How to properly access dbutils in Scala when using Databricks Connect

Tags:

I'm using Databricks Connect to run code in my Azure Databricks cluster locally from IntelliJ IDEA (Scala).

Everything works fine. I can connect, debug, inspect locally in the IDE.

I created a Databricks Job to run my custom app JAR, but it fails with the following exception:

19/08/17 19:20:26 ERROR Uncaught throwable from user code: java.lang.NoClassDefFoundError: com/databricks/service/DBUtils$
at Main$.<init>(Main.scala:30)
at Main$.<clinit>(Main.scala)

Line 30 of my Main.scala class is

val dbutils: DBUtils.type = com.databricks.service.DBUtils

Just like how it's described on this documentation page

That pages shows a way to access DBUtils that works both locally and in the cluster. But the example only shows Python, and I'm using Scala.

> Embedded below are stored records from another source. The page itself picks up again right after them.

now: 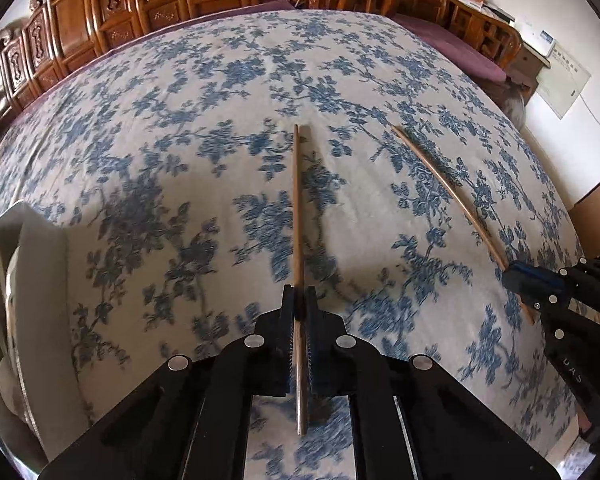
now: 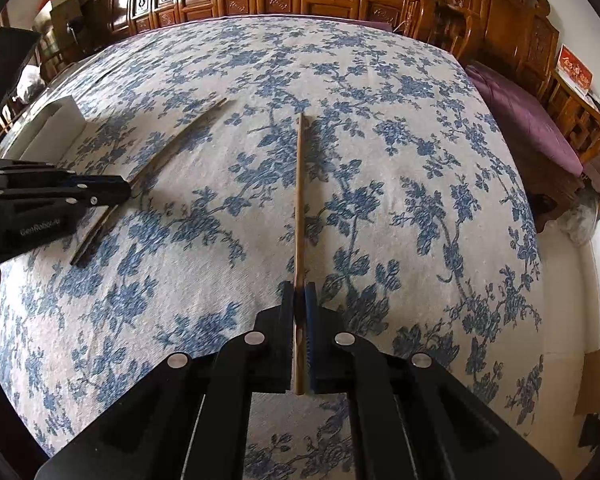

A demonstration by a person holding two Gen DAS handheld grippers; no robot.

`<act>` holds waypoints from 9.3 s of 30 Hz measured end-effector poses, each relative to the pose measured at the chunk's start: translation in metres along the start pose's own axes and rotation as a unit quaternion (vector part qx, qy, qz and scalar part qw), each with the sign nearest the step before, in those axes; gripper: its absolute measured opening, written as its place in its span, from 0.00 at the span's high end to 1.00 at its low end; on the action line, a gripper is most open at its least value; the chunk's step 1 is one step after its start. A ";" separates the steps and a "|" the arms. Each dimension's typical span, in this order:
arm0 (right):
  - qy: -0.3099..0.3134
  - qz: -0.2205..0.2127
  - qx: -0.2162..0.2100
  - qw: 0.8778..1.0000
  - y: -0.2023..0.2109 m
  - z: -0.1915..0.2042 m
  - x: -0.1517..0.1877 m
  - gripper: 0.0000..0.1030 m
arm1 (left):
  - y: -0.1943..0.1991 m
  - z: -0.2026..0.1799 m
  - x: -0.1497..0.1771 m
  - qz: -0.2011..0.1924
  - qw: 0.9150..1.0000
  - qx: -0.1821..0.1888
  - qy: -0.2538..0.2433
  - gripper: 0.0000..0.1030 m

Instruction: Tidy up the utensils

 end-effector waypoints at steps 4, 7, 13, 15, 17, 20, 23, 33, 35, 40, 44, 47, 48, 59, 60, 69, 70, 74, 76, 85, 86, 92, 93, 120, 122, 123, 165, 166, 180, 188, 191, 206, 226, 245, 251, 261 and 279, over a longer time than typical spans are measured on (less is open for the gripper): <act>-0.001 0.002 -0.002 1.000 0.001 0.010 0.003 0.94 | 0.011 0.010 0.003 -0.009 1.000 0.005 0.004 0.96; 0.000 0.000 -0.003 1.000 0.005 0.021 0.003 0.94 | 0.023 0.017 0.005 -0.020 1.000 0.002 0.001 0.96; 0.010 -0.011 -0.003 1.000 0.021 0.044 -0.004 0.94 | 0.050 0.035 0.004 -0.044 0.999 0.004 0.006 0.96; 0.013 -0.015 -0.003 1.000 0.026 0.051 -0.007 0.94 | 0.062 0.043 0.006 -0.053 0.999 0.005 0.008 0.96; 0.017 -0.020 -0.002 1.000 0.033 0.060 -0.012 0.94 | 0.071 0.049 0.007 -0.060 0.998 0.006 0.009 0.96; 0.023 -0.027 -0.003 0.999 0.041 0.071 -0.018 0.94 | 0.085 0.060 0.010 -0.071 0.997 0.005 0.012 0.96; 0.031 -0.034 -0.004 0.999 0.048 0.086 -0.025 0.94 | 0.096 0.070 0.013 -0.080 0.997 0.005 0.015 0.96; 0.054 -0.046 -0.017 0.997 0.057 0.132 -0.037 0.94 | 0.120 0.107 0.026 -0.096 0.995 0.007 0.027 0.96; 0.058 -0.047 -0.020 0.997 0.057 0.140 -0.038 0.94 | 0.122 0.113 0.028 -0.097 0.995 0.005 0.028 0.96; 0.068 -0.049 -0.026 0.996 0.056 0.158 -0.042 0.94 | 0.122 0.132 0.035 -0.097 0.995 0.000 0.032 0.96; 0.074 -0.049 -0.032 0.996 0.052 0.171 -0.044 0.94 | 0.118 0.149 0.041 -0.093 0.995 -0.002 0.036 0.96; 0.078 -0.047 -0.037 0.995 0.048 0.180 -0.046 0.94 | 0.113 0.163 0.045 -0.086 0.995 -0.008 0.041 0.96; 0.080 -0.046 -0.038 0.995 0.046 0.182 -0.047 0.94 | 0.111 0.168 0.046 -0.084 0.996 -0.009 0.042 0.96; 0.090 -0.039 -0.049 0.994 0.030 0.203 -0.057 0.94 | 0.087 0.212 0.054 -0.065 0.996 -0.028 0.054 0.96; 0.090 -0.038 -0.050 0.994 0.029 0.205 -0.057 0.94 | 0.084 0.215 0.055 -0.061 0.996 -0.029 0.055 0.96; 0.090 -0.026 -0.057 0.994 0.013 0.213 -0.061 0.94 | 0.049 0.231 0.062 -0.033 0.997 -0.032 0.056 0.96; 0.090 -0.025 -0.057 0.994 0.012 0.213 -0.062 0.94 | 0.047 0.231 0.062 -0.031 0.997 -0.032 0.056 0.96; 0.090 -0.022 -0.057 0.994 0.007 0.212 -0.064 0.94 | 0.040 0.230 0.064 -0.025 0.998 -0.028 0.052 0.96; 0.089 -0.021 -0.058 0.994 0.005 0.212 -0.065 0.94 | 0.036 0.230 0.066 -0.021 0.998 -0.028 0.051 0.96; 0.095 -0.015 -0.063 0.993 -0.003 0.222 -0.067 0.94 | 0.027 0.236 0.076 -0.007 0.998 -0.026 0.055 0.96; 0.096 -0.015 -0.063 0.993 -0.004 0.224 -0.068 0.94 | 0.027 0.236 0.077 -0.005 0.998 -0.025 0.054 0.96; 0.104 -0.016 -0.068 0.992 -0.003 0.236 -0.070 0.94 | 0.031 0.237 0.083 -0.003 0.999 -0.012 0.051 0.96; 0.106 -0.017 -0.068 0.992 -0.003 0.238 -0.071 0.94 | 0.031 0.235 0.083 -0.003 0.999 -0.010 0.047 0.96; 0.120 0.002 -0.126 0.985 -0.039 0.321 -0.085 0.94 | 0.077 0.306 0.090 -0.050 0.993 -0.045 0.101 0.39; 0.120 0.009 -0.126 0.985 -0.047 0.325 -0.084 0.94 | 0.077 0.310 0.092 -0.048 0.992 -0.046 0.106 0.36; 0.118 0.013 -0.127 0.985 -0.051 0.327 -0.084 0.94 | 0.077 0.312 0.093 -0.048 0.992 -0.047 0.108 0.35; 0.096 -0.063 -0.144 0.983 -0.008 0.305 -0.080 0.88 | 0.107 0.304 0.096 -0.072 0.989 -0.052 0.117 0.26; 0.097 -0.066 -0.143 0.983 -0.005 0.303 -0.078 0.88 | 0.108 0.303 0.096 -0.073 0.989 -0.052 0.116 0.26; 0.035 -0.147 -0.098 0.984 0.065 0.257 -0.045 0.32 | 0.155 0.258 0.100 -0.121 0.986 -0.059 0.101 0.12; 0.000 -0.197 -0.051 0.979 0.117 0.233 -0.027 0.02 | 0.196 0.218 0.106 -0.155 0.984 -0.043 0.082 0.07; -0.002 -0.207 -0.028 0.978 0.133 0.231 -0.019 0.02 | 0.209 0.206 0.111 -0.162 0.983 -0.040 0.080 0.07; -0.016 -0.248 0.014 0.969 0.201 0.238 0.010 0.02 | 0.268 0.184 0.131 -0.195 0.976 -0.050 0.079 0.07; 0.023 -0.338 0.029 0.941 0.293 0.288 0.018 0.02 | 0.376 0.205 0.160 -0.291 0.945 -0.082 0.124 0.07; 0.022 -0.349 0.030 0.936 0.306 0.297 0.024 0.02 | 0.387 0.209 0.172 -0.295 0.943 -0.079 0.134 0.07; 0.022 -0.349 0.029 0.936 0.306 0.298 0.024 0.02 | 0.386 0.209 0.173 -0.294 0.943 -0.080 0.135 0.07; 0.022 -0.350 0.029 0.936 0.305 0.299 0.025 0.02 | 0.381 0.208 0.173 -0.287 0.946 -0.080 0.130 0.07; 0.021 -0.349 0.029 0.937 0.304 0.300 0.026 0.02 | 0.383 0.205 0.174 -0.290 0.945 -0.078 0.127 0.07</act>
Point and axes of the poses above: each gripper's, at about its wrist camera, not at the fingertips, and y roughly against the way its jaws point, z to its left, x to its underside, the point moved 2 cm from there along -y, roughly the way its jaws point, and after that the axes turned 13 degrees about -x, right-handed, at the moved point
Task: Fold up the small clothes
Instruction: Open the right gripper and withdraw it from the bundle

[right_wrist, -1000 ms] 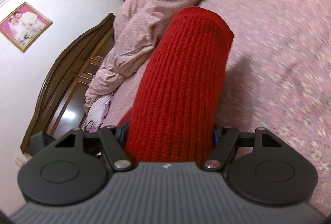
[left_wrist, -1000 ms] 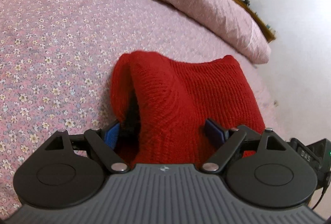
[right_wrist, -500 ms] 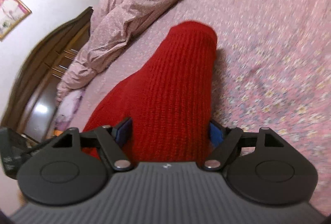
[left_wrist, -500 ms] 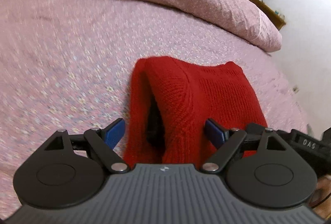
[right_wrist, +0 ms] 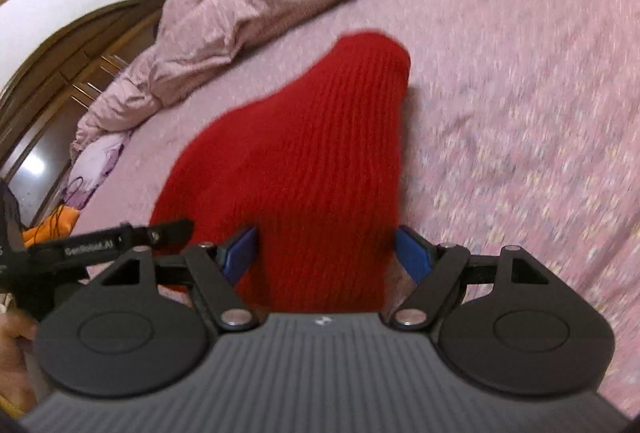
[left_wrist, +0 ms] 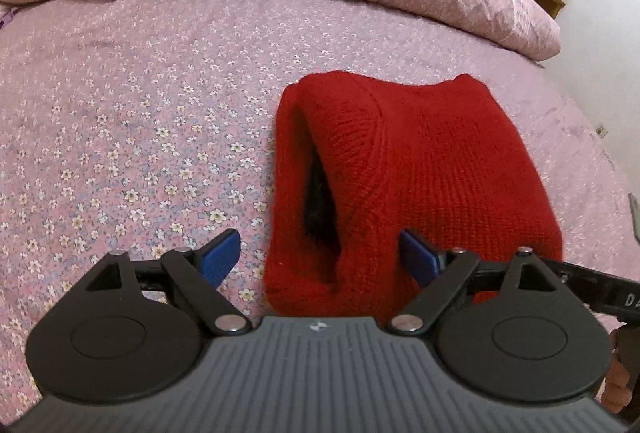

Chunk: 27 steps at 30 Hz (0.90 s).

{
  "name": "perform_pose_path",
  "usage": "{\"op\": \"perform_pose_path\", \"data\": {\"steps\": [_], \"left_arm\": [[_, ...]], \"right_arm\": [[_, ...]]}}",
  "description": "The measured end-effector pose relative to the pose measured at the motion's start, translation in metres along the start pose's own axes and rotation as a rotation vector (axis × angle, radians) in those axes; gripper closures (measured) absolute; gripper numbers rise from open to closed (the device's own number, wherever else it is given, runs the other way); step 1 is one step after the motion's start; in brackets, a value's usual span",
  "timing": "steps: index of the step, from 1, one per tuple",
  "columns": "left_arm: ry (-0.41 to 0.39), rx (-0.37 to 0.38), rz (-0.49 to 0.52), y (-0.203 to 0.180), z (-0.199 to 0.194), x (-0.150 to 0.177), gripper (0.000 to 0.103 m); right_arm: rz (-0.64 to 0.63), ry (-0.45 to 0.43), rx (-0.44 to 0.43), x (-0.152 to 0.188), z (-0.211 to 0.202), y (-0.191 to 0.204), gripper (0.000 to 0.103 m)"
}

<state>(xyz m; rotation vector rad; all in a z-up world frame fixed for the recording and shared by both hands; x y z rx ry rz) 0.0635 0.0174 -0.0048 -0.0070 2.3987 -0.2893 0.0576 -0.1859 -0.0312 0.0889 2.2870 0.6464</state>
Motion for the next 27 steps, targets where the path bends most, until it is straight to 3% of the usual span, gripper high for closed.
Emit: {"op": "perform_pose_path", "data": {"steps": [8, 22, 27], "left_arm": [[-0.024, -0.04, 0.01, -0.002, -0.001, -0.001, 0.008], [-0.05, -0.063, 0.076, -0.034, -0.05, 0.014, 0.008], [-0.042, -0.112, 0.091, -0.043, -0.06, 0.027, 0.008]], "right_arm": [[0.044, 0.004, 0.013, 0.008, 0.009, -0.003, 0.024], [-0.058, -0.119, 0.068, 0.012, -0.046, 0.028, 0.024], [-0.102, -0.147, 0.111, 0.021, -0.06, 0.036, 0.025]]}}
Point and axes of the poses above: each gripper's, at about its wrist camera, not at the fingertips, and z roughly the way its jaws point, y to its left, x to its underside, the point moved 6 cm from there along z, roughly the way its jaws point
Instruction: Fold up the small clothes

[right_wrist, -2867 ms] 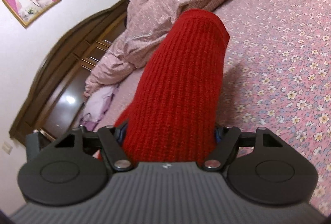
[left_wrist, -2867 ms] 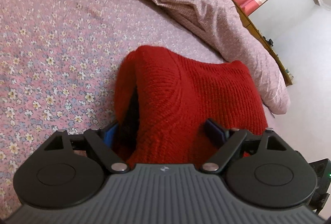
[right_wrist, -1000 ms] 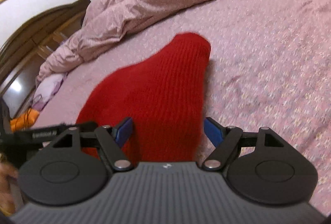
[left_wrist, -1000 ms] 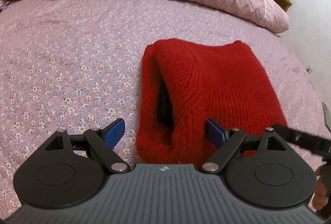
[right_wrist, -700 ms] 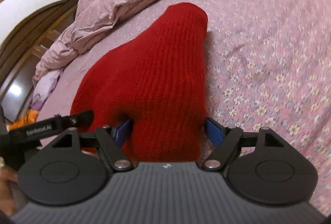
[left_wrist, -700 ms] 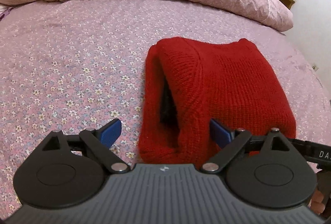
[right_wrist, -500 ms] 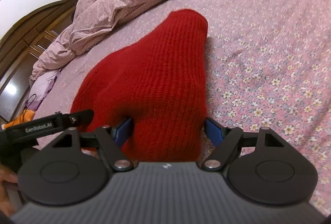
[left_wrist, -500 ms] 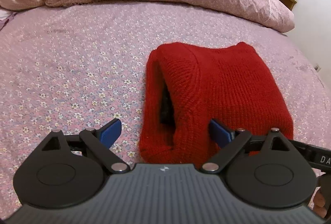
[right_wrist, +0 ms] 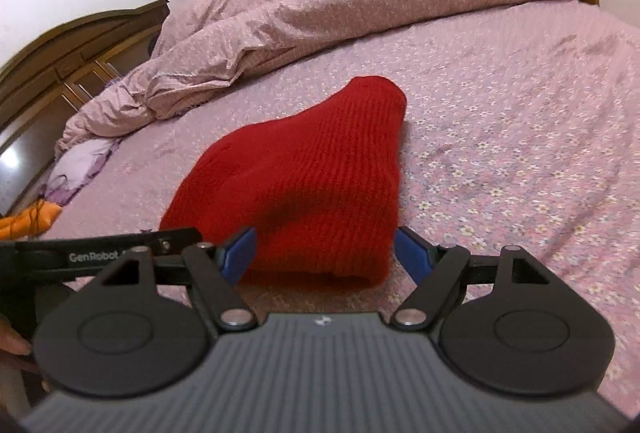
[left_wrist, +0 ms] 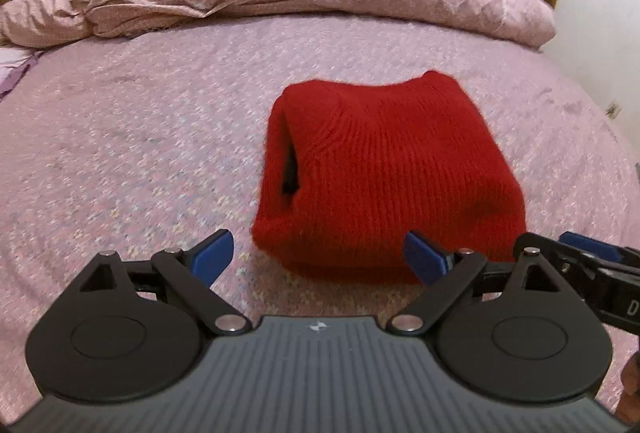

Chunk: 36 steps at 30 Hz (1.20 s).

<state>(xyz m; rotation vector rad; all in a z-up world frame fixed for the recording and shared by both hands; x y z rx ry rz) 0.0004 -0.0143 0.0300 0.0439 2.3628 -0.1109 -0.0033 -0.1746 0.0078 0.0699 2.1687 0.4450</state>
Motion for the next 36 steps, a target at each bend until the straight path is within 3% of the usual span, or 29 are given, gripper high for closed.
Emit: {"op": "perform_pose_path", "data": {"steps": [12, 22, 36], "left_arm": [[-0.009, -0.01, 0.04, -0.02, -0.001, 0.007, 0.006], [0.053, -0.004, 0.007, -0.015, 0.017, 0.019, 0.006], [0.078, -0.026, 0.015, -0.014, 0.026, 0.024, 0.006]], "right_arm": [[-0.036, -0.019, 0.042, 0.01, -0.002, -0.001, 0.025], [-0.025, -0.003, 0.077, 0.018, 0.012, -0.007, 0.025], [0.0, 0.022, 0.081, 0.023, 0.02, -0.011, 0.025]]}}
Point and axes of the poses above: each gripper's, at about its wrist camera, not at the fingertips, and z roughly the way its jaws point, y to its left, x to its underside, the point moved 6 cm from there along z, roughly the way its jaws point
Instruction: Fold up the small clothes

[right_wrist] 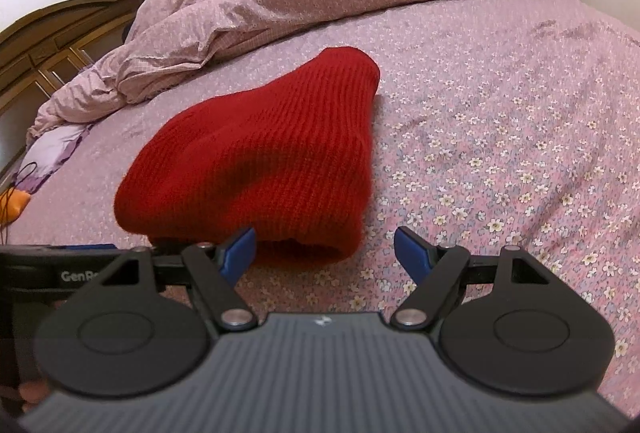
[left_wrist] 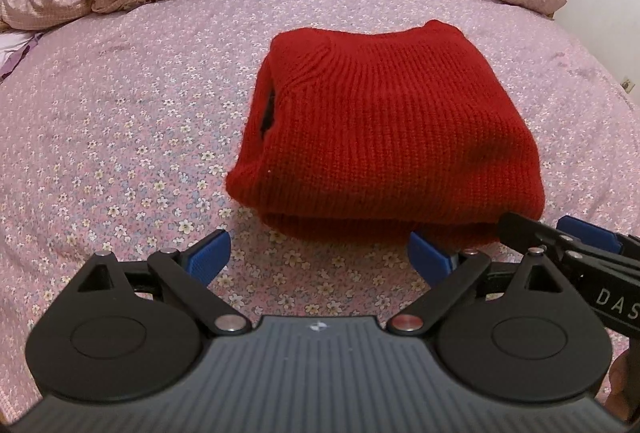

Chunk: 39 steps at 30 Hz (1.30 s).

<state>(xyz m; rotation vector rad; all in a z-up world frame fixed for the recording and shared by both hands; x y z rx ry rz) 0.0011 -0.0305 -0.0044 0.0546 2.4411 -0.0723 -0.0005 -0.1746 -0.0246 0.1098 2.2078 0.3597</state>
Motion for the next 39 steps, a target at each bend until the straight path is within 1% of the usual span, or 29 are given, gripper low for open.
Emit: {"op": "perform_pose_path", "data": {"steps": [39], "left_arm": [[0.007, -0.009, -0.011, 0.0019, 0.0, 0.0012, 0.006]], "right_arm": [[-0.001, 0.002, -0.005, -0.0001, -0.0004, 0.001, 0.025]]}}
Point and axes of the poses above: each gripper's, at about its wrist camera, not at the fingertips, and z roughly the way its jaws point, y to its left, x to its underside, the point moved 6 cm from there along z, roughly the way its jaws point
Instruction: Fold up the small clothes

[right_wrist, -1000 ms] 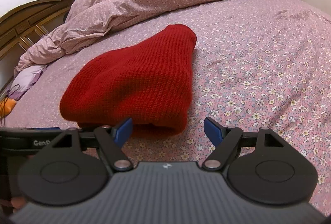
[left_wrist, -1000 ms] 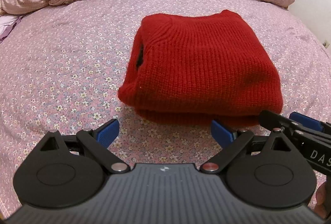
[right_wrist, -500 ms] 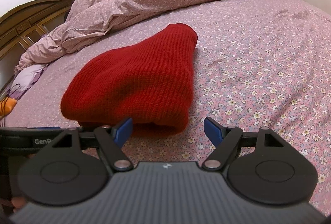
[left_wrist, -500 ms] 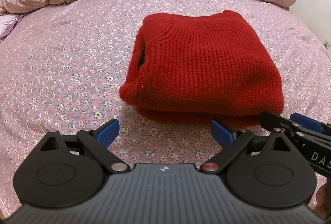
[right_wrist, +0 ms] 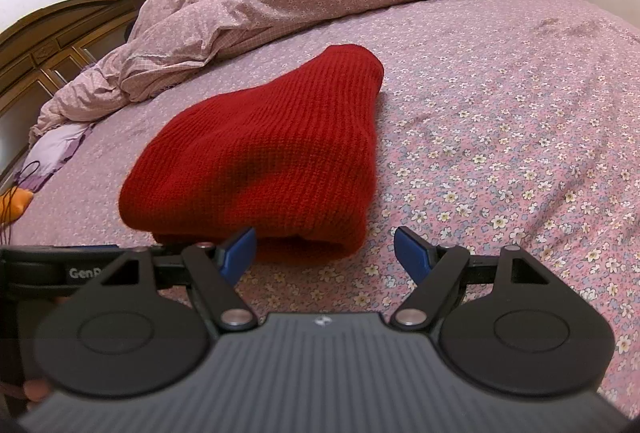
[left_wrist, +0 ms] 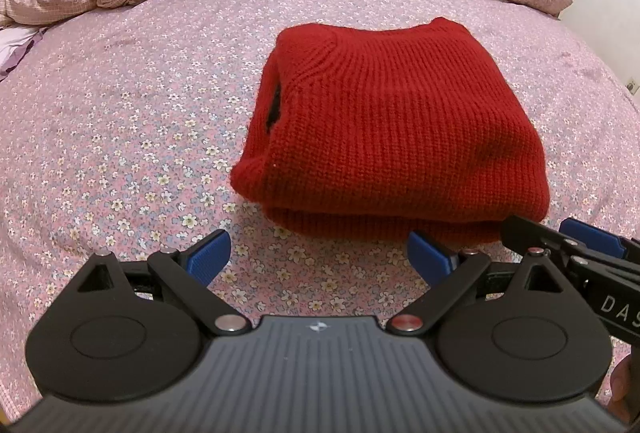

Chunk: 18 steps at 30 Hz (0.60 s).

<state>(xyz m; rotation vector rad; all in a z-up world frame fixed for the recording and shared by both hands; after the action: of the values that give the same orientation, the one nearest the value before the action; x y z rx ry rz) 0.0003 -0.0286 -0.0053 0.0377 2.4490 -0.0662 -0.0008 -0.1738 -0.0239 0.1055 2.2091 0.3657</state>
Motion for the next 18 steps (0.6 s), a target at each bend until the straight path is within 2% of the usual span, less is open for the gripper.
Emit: {"op": "perform_pose_path", "data": {"steps": [18], "left_arm": [[-0.017, 0.007, -0.013, -0.0013, -0.001, 0.001, 0.006]], "right_arm": [[-0.005, 0.002, -0.003, 0.0009, 0.0001, 0.0026, 0.025]]}}
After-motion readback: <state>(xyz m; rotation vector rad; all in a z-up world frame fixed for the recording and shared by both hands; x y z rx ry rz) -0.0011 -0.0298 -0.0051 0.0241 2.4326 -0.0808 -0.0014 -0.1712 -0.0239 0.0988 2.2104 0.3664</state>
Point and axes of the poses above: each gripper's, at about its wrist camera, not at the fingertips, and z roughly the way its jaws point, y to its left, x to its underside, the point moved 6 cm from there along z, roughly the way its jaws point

What's the proper way to access it in a way that works both locally using databricks-connect and in a Databricks Job running a JAR?

UPDATE

It seems there are two ways of using DBUtils.

1) The DbUtils class described here. Quoting the docs, this library allows you to build and compile the project, but not run it. This doesn't let you run your local code on the cluster.

2) The Databricks Connect described here. This one allows you to run your local Spark code in a Databricks cluster.

The problem is that these two methods have different setups and package name. There doesn't seem to be a way to use Databricks Connect locally (which is not available in the cluster) but then have the jar application using the DbUtils class added via sbt/maven so that the cluster has access to it.

711

asked Nov 19 '19 19:11

empz

1 Answers

I don't know why the docs you mentioned don't work. Maybe you're using a different dependency?

These docs have an example application you can download. It's a project with a very minimal test, so it doesn't create jobs or tries to run them on the cluster -- but it's a start. Also, please note that it uses the older 0.0.1 version of dbutils-api.

So to fix your current issue, instead of using com.databricks.service.DBUtils, try importing the dbutils from a different place:

import com.databricks.dbutils_v1.DBUtilsHolder.dbutils

Or, if you prefer:

import com.databricks.dbutils_v1.{DBUtilsV1, DBUtilsHolder}

type DBUtils = DBUtilsV1
val dbutils: DBUtils = DBUtilsHolder.dbutils

Also, make sure that you have the following dependency in SBT (maybe try to play with versions if 0.0.3 doesn't work -- the latest one is 0.0.4):

libraryDependencies += "com.databricks" % "dbutils-api_2.11" % "0.0.3"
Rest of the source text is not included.